Search code examples
csvhadoopflumeflume-ng

How do I copy a set of csv files from my local directory to HDFS using Flume


How do I copy a set of csv files from my local directory to HDFS using Flume? I tried using spool directory as my source, but failed to copy. Then I used the following flume configuration to get my result:

agent1.sources = tail 
agent1.channels = MemoryChannel-2 
agent1.sinks = HDFS 
agent1.sources.tail.type = exec 
agent1.sources.tail.command = tail -F /home/cloudera/runs/*  
agent1.sources.tail.channels = MemoryChannel-2 
agent1.sinks.HDFS.channel = MemoryChannel-2 
agent1.sinks.HDFS.type = hdfs 
agent1.sinks.HDFS.hdfs.path = hdfs://localhost:8020/user/cloudera/runs                         
agent1.sinks.HDFS.hdfs.file.Type = DataStream 
agent1.channels.MemoryChannel-2.type = memory 

I got my files copied to hdfs, but they contain special characters and will be of no use to me.
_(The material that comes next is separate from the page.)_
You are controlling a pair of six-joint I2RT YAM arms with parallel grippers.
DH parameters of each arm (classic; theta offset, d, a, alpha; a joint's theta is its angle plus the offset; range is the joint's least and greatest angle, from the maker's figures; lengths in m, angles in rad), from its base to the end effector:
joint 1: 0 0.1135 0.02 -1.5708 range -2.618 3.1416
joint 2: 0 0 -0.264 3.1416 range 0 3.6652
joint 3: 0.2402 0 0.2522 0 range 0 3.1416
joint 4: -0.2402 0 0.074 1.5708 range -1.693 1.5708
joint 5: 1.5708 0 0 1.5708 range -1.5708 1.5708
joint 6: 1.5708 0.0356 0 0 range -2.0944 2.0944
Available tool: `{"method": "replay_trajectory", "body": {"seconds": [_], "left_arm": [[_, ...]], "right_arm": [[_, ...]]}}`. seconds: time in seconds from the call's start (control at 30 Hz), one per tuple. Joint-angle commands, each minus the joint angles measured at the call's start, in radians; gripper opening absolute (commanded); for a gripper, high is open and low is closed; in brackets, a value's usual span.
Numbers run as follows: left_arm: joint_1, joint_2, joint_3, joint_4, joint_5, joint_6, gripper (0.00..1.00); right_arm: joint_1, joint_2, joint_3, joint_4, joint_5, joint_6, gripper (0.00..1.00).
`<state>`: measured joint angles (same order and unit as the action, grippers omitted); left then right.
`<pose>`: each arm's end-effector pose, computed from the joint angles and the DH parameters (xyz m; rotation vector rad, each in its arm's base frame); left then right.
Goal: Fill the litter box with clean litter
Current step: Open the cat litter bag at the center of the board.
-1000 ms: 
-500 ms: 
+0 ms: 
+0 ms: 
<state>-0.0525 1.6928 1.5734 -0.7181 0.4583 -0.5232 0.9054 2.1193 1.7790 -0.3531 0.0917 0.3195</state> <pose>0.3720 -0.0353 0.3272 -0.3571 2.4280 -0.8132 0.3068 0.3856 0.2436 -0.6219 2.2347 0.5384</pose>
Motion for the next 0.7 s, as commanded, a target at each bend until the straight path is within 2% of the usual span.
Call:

My local directory is /home/cloudera/runs and my HDFS target directory is /user/cloudera/runs.


Solution

  • I used the below flume configuration to get the job done.
    
    #Flume Configuration Starts
    # Define a file channel called fileChannel on agent_slave_1
    agent_slave_1.channels.fileChannel1_1.type = file 
    # on linux FS
    agent_slave_1.channels.fileChannel1_1.capacity = 200000
    agent_slave_1.channels.fileChannel1_1.transactionCapacity = 1000
    # Define a source for agent_slave_1
    agent_slave_1.sources.source1_1.type = spooldir
    
    # on linux FS
    #Spooldir in my case is /home/cloudera/runs
    agent_slave_1.sources.source1_1.spoolDir = /home/cloudera/runs/
    agent_slave_1.sources.source1_1.fileHeader = false
    agent_slave_1.sources.source1_1.fileSuffix = .COMPLETED
    agent_slave_1.sinks.hdfs-sink1_1.type = hdfs
    
    #Sink is /user/cloudera/runs_scored under hdfs
    agent_slave_1.sinks.hdfs-sink1_1.hdfs.path = hdfs://localhost.localdomain:8020/user/cloudera/runs_scored/
    agent_slave_1.sinks.hdfs-sink1_1.hdfs.batchSize = 1000
    agent_slave_1.sinks.hdfs-sink1_1.hdfs.rollSize = 268435456
    agent_slave_1.sinks.hdfs-sink1_1.hdfs.rollInterval = 0
    agent_slave_1.sinks.hdfs-sink1_1.hdfs.rollCount = 50000000
    agent_slave_1.sinks.hdfs-sink1_1.hdfs.writeFormat=Text
    
    agent_slave_1.sinks.hdfs-sink1_1.hdfs.fileType = DataStream
    agent_slave_1.sources.source1_1.channels = fileChannel1_1
    agent_slave_1.sinks.hdfs-sink1_1.channel = fileChannel1_1
    
    agent_slave_1.sinks =  hdfs-sink1_1
    agent_slave_1.sources = source1_1
    agent_slave_1.channels = fileChannel1_1